Information shown -
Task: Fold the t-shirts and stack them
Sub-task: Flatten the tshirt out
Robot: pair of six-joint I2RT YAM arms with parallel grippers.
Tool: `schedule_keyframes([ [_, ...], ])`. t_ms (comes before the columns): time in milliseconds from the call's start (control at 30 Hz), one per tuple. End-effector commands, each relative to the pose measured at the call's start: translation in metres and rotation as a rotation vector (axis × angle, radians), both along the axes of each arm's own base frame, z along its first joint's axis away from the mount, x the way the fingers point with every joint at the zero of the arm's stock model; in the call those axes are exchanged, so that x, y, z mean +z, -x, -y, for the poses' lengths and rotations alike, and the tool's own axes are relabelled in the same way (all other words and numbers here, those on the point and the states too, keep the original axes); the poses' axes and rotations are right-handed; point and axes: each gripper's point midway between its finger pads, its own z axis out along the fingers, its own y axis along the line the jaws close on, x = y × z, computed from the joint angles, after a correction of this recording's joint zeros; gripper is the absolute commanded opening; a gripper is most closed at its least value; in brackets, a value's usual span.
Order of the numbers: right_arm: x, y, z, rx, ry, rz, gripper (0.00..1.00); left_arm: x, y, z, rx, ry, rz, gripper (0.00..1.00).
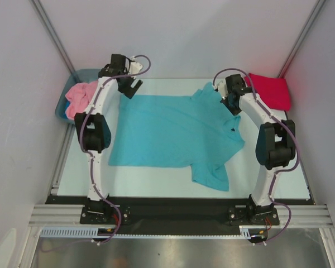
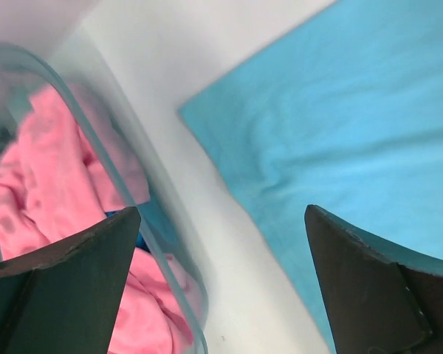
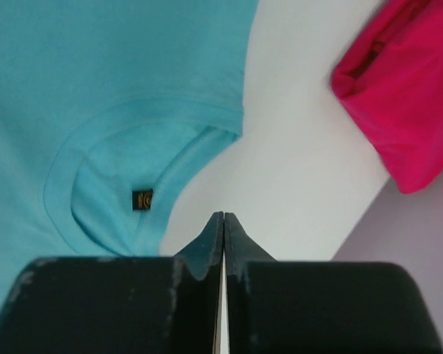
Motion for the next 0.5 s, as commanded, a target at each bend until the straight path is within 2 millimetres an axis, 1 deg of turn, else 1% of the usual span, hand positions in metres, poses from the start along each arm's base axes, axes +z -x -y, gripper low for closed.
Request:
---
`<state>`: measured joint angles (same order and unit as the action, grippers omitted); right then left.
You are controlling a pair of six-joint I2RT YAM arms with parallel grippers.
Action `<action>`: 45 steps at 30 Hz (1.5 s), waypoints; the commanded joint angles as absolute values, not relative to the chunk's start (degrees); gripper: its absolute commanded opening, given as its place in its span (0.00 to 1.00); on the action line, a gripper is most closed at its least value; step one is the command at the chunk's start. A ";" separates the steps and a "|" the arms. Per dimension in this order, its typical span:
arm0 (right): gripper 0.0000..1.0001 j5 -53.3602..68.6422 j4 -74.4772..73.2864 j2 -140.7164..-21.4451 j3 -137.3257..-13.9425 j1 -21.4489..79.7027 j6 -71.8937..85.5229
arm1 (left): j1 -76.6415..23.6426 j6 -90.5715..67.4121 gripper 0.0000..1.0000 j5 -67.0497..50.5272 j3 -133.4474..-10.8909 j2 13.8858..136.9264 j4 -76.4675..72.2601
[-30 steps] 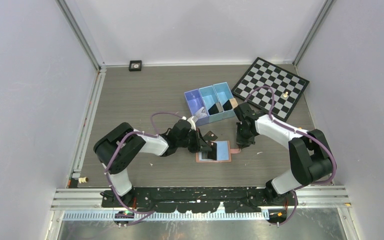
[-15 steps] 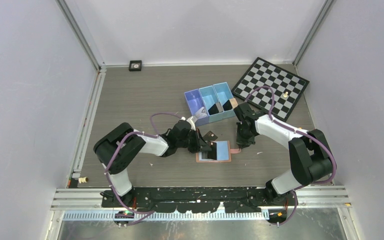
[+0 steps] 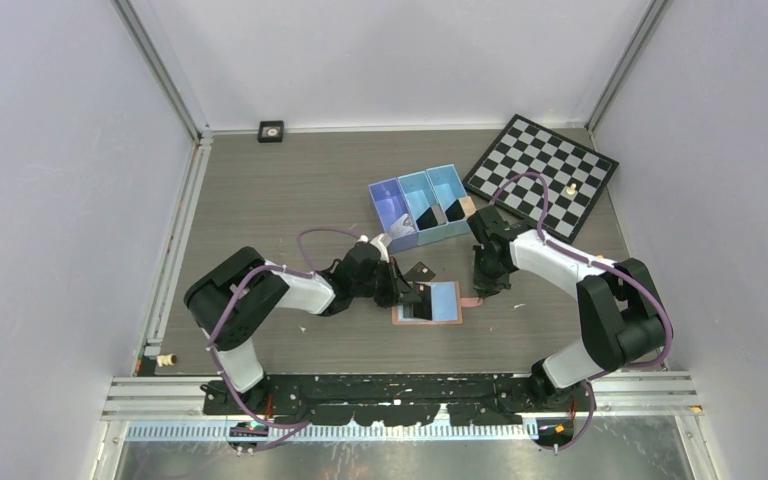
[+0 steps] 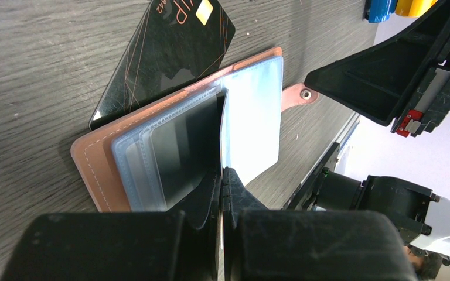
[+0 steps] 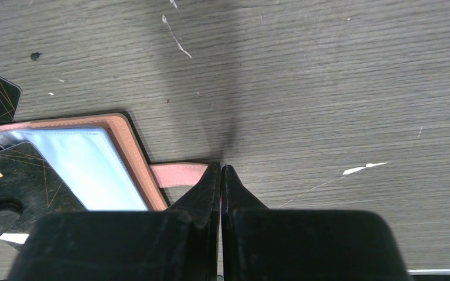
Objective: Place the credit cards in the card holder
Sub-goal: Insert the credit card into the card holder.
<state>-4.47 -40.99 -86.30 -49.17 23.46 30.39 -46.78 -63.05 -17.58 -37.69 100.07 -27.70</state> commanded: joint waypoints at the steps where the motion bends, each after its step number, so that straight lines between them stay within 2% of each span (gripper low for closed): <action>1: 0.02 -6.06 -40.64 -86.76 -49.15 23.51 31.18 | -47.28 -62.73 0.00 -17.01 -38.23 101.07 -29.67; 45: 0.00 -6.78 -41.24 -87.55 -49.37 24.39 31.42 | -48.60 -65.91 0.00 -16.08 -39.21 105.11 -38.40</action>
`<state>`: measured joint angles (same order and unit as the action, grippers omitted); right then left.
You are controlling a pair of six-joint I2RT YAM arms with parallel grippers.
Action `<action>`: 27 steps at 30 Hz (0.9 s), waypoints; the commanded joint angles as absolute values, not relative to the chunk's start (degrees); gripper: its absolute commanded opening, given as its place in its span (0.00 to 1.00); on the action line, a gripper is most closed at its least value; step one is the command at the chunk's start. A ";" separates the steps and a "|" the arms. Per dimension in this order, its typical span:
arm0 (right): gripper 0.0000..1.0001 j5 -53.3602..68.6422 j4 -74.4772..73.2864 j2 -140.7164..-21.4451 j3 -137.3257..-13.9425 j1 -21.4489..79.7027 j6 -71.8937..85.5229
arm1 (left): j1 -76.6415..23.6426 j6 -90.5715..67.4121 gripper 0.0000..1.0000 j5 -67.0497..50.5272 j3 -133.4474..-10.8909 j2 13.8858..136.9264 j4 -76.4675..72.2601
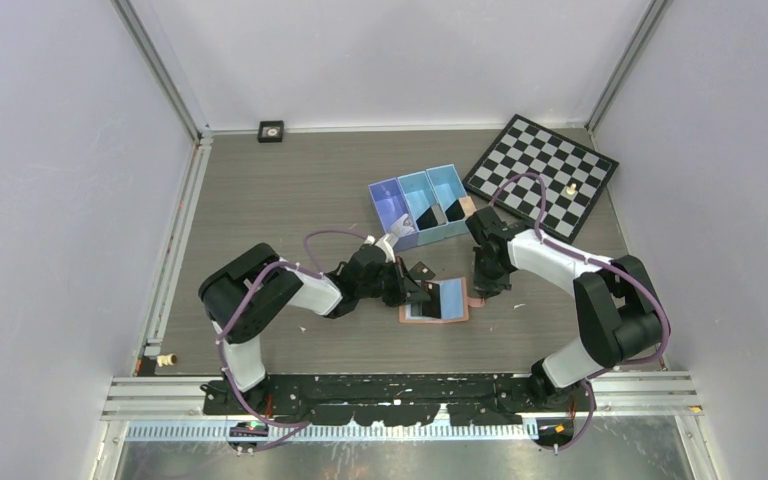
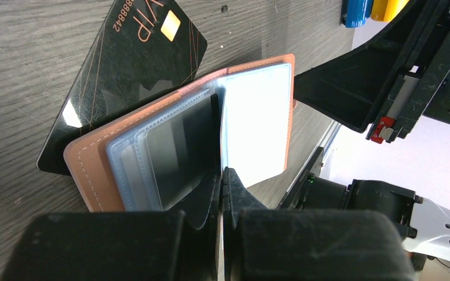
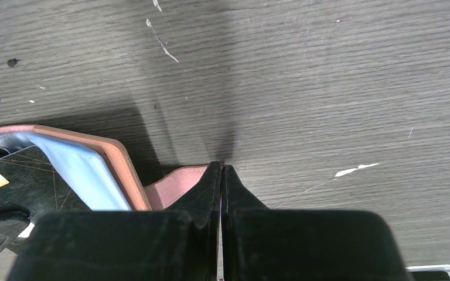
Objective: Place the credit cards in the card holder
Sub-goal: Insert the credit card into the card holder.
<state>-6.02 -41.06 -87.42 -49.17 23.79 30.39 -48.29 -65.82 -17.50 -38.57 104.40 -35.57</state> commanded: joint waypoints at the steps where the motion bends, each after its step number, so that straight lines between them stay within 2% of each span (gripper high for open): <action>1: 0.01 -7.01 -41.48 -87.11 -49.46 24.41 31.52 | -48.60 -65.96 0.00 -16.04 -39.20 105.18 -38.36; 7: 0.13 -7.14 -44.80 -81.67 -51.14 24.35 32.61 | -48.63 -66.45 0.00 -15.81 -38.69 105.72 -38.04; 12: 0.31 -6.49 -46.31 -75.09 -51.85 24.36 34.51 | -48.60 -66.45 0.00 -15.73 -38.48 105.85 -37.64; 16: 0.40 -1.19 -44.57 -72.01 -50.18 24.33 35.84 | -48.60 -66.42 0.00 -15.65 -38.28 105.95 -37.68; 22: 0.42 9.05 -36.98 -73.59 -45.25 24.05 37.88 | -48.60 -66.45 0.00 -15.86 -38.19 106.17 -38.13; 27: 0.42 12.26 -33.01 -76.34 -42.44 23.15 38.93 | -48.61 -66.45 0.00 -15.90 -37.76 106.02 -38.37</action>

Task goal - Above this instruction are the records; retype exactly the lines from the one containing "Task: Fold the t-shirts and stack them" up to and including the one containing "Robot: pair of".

Expected answer -
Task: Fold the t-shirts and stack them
Sub-task: Flatten the tshirt out
Robot: pair of six-joint I2RT YAM arms with parallel grippers.

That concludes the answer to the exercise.